Lifecycle of the Fall Armyworm

The lifecycle of the FAW includes four stages: egg, larva (caterpillar), pupa, and adult (moth). The most destructive stage, the larva, feeds voraciously on crops leading to significant yield losses. Adult moths can travel vast distances, which facilitates the rapid and wide spread of the species across continents.

Distribution map of S. frugiperda. Source: EPPO

Control Strategies and economic losses

Effective management of FAW requires an Integrated Pest Management (IPM) approach that incorporates biological, chemical, and cultural strategies. Innovations in biological control, such as the use of specific microbial biopesticides, are showing promise. These biopesticides target pest populations while minimizing environmental impact and reducing the reliance on traditional chemical pesticides.

Research and field data from FAW’s native range, including countries like the USA, Brazil, and Mexico, have identified several microbial biopesticides effective against FAW. These biopesticides, derived from natural or genetically modified microbes, offer a targeted approach to managing FAW populations with minimal non-target effects. In the USA alone, over 500 products containing beneficial microbial agents are registered and used as part of FAW management strategies.

FAW’s impact is profound, with the USA experiencing losses up to $500 million annually in outbreak years. The introduction of FAW into new regions threatens local agriculture and global trade, necessitating stringent phytosanitary measures to mitigate its spread and economic impact.

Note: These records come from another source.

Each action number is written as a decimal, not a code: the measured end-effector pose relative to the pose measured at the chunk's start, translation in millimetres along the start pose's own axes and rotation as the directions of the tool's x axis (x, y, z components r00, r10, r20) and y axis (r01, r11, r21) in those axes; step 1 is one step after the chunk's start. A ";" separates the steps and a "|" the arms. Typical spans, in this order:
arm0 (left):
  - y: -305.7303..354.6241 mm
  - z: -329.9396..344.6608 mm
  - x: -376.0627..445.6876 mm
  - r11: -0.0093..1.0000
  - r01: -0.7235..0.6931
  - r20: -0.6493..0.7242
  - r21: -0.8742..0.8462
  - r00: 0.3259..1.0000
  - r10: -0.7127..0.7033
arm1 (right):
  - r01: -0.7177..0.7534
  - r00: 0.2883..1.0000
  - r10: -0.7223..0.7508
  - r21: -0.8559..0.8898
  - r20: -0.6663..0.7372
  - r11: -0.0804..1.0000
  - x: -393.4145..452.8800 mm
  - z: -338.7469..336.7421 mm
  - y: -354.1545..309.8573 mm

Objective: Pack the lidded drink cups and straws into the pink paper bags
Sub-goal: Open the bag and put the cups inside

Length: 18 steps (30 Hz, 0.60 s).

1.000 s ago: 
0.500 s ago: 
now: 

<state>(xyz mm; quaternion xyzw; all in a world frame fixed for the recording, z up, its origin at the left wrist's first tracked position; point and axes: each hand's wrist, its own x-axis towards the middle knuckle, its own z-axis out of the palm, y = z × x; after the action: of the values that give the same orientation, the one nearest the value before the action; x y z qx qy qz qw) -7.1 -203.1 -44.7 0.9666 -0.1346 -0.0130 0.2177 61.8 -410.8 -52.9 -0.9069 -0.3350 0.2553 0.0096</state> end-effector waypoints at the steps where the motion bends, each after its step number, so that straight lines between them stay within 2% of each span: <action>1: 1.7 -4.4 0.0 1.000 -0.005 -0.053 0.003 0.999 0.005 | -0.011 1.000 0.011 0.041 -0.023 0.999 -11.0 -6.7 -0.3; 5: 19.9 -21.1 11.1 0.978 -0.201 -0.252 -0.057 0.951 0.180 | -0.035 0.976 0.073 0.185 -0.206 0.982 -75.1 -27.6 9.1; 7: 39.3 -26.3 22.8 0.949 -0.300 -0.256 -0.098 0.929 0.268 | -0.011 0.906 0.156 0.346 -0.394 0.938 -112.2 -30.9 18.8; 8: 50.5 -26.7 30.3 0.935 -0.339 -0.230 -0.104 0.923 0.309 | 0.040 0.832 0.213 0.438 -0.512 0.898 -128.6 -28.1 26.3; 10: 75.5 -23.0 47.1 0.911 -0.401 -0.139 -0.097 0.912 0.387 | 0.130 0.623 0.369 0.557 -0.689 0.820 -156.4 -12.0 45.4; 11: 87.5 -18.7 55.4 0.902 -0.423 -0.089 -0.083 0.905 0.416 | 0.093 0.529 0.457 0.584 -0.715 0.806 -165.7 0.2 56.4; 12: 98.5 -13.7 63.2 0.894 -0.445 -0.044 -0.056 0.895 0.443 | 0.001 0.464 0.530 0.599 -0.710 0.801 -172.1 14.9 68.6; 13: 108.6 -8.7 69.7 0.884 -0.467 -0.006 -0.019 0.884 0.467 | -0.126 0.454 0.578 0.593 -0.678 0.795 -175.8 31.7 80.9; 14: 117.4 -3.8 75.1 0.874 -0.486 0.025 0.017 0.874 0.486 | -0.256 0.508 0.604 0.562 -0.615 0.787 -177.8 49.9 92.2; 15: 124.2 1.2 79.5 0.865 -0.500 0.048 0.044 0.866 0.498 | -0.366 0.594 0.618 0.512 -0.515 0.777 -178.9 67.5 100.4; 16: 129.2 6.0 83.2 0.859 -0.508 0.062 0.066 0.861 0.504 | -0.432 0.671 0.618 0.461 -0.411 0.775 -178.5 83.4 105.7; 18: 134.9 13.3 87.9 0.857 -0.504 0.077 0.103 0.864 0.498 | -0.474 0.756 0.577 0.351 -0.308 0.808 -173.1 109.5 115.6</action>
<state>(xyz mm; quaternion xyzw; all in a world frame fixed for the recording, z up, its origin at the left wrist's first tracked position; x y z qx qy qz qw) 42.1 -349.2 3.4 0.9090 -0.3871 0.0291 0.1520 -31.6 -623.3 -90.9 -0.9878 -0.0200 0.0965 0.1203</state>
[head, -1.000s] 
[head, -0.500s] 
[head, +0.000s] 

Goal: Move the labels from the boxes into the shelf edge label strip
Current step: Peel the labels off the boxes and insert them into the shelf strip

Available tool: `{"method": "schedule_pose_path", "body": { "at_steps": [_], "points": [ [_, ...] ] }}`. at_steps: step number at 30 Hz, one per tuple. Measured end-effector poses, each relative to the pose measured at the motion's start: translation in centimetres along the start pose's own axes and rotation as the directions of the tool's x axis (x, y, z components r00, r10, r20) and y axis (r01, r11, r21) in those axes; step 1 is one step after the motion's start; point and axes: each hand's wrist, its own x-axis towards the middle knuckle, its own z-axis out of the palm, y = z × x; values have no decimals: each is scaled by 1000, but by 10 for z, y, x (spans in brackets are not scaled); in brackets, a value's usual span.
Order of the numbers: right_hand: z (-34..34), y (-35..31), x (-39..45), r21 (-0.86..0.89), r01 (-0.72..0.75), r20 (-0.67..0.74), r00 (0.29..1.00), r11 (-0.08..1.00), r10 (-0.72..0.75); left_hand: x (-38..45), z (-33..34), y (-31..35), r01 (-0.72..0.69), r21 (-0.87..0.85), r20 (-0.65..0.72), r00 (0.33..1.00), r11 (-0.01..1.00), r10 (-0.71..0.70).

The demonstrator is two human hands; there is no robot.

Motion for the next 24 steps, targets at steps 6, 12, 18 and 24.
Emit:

Global Registration and Adoption of Biopesticides

In-depth analysis of pesticide registration databases revealed that the USA leads with 35 different active ingredients (AIs) used in microbial products against FAW. Countries in Africa are beginning to adopt these biopesticide solutions, with South Africa, Kenya, and Tunisia making significant strides in registering and implementing these environmentally safer options.

Prospects and Challenges

The global challenge posed by FAW underscores the need for enhanced monitoring systems, rapid response mechanisms, and international collaboration to disseminate successful management strategies. Emphasis on microbial biopesticides will likely increase due to their efficacy and lower environmental impact compared to conventional pesticides. Advancements in biotechnology and ongoing research will further enhance the effectiveness and adoption of microbial biopesticides across affected regions.